→ **What to produce**:
Each line below should be quoted exactly, please.

→ **Dataset extract**:
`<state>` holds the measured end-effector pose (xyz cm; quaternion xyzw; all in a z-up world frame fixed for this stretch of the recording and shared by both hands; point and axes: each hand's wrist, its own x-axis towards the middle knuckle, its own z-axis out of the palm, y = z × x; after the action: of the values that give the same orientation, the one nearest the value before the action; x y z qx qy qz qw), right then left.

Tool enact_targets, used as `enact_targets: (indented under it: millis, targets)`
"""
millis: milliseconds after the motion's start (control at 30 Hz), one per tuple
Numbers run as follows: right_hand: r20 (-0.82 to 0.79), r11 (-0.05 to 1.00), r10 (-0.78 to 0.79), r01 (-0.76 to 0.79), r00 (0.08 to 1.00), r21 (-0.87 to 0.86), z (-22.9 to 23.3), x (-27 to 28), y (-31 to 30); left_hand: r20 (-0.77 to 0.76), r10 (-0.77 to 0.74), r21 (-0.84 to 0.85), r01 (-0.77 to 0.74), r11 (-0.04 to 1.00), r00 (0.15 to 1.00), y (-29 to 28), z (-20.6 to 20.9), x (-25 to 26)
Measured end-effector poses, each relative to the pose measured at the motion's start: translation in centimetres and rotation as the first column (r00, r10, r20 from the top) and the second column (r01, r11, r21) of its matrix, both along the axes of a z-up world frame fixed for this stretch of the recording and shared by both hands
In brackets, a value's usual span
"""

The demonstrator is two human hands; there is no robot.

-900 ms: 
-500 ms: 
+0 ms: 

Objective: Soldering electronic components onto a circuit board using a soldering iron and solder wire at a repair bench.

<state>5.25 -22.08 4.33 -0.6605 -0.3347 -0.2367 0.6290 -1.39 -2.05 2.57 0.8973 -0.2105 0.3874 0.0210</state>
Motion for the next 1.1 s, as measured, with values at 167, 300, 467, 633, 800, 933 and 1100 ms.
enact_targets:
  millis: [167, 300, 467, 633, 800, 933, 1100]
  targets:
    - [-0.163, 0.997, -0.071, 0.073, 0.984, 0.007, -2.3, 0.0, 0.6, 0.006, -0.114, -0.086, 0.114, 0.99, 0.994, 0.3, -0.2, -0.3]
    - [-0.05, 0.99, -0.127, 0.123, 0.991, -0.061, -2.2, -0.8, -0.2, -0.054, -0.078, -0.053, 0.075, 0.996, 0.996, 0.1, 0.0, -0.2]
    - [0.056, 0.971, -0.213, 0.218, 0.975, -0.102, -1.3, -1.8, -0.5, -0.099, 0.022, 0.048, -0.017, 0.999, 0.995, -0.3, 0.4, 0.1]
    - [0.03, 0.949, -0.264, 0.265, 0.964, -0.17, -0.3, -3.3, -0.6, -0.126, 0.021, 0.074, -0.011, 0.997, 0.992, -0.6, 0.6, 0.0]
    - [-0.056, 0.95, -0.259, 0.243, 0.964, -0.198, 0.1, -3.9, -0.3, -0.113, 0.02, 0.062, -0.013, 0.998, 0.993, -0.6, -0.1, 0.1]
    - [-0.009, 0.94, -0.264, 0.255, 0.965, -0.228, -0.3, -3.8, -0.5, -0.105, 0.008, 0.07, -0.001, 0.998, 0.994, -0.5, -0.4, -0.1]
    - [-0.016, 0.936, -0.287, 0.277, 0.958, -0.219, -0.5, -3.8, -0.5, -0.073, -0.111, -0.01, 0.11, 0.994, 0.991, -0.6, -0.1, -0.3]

→ **Final answer**:
`<state>` holds the measured end-effector pose (xyz cm; quaternion xyzw; all in a z-up world frame fixed for this stretch of the recording and shared by both hands; point and axes: each hand's wrist, its own x-axis towards the middle knuckle, its own z-axis out of the palm, y = z × x; after the action: of the values that give the same orientation, the one nearest the value before the action; x y z qx qy qz qw), right then left.

Tool enact_targets, used as `enact_targets: (indented under it: millis, targets)`
"""
millis: milliseconds after the motion's start (control at 30 Hz), one per tuple
Numbers run as follows: right_hand: r20 (-0.82 to 0.79), r11 (-0.05 to 1.00), r10 (-0.78 to 0.79), r01 (-0.76 to 0.79), r00 (0.08 to 1.00), r21 (-0.87 to 0.86), z (-22.9 to 23.3), x (-27 to 28), y (-31 to 30); left_hand: r20 (-0.77 to 0.76), r10 (-0.77 to 0.74), r21 (-0.84 to 0.85), r01 (-0.77 to 0.74), r11 (-0.04 to 1.00), r00 (0.15 to 1.00), y (-29 to 28), z (-20.6 to 20.9), x (-25 to 26)
Measured end-effector poses, each relative to the pose measured at the motion's start: translation in centimetres and rotation as the first column (r00, r10, r20 from the top) and the second column (r01, r11, r21) of its matrix, both along the axes of a z-up world frame fixed for this stretch of the recording and shared by both hands
In brackets, a value's usual span
"""

The demonstrator is two human hands; there is no robot.

-900 ms: 
-500 ms: 
+0 ms: 

Objective: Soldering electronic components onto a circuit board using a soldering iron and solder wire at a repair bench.

<state>5.25 -22.08 4.33 -0.6605 -0.3347 -0.2367 0.6290 -1.39 -2.05 2.57 0.8973 -0.2105 0.3874 0.0210</state>
Motion for the next 1.1 s, as measured, with values at 167, 300, 467, 633, 800, 933 and 1100 ms.
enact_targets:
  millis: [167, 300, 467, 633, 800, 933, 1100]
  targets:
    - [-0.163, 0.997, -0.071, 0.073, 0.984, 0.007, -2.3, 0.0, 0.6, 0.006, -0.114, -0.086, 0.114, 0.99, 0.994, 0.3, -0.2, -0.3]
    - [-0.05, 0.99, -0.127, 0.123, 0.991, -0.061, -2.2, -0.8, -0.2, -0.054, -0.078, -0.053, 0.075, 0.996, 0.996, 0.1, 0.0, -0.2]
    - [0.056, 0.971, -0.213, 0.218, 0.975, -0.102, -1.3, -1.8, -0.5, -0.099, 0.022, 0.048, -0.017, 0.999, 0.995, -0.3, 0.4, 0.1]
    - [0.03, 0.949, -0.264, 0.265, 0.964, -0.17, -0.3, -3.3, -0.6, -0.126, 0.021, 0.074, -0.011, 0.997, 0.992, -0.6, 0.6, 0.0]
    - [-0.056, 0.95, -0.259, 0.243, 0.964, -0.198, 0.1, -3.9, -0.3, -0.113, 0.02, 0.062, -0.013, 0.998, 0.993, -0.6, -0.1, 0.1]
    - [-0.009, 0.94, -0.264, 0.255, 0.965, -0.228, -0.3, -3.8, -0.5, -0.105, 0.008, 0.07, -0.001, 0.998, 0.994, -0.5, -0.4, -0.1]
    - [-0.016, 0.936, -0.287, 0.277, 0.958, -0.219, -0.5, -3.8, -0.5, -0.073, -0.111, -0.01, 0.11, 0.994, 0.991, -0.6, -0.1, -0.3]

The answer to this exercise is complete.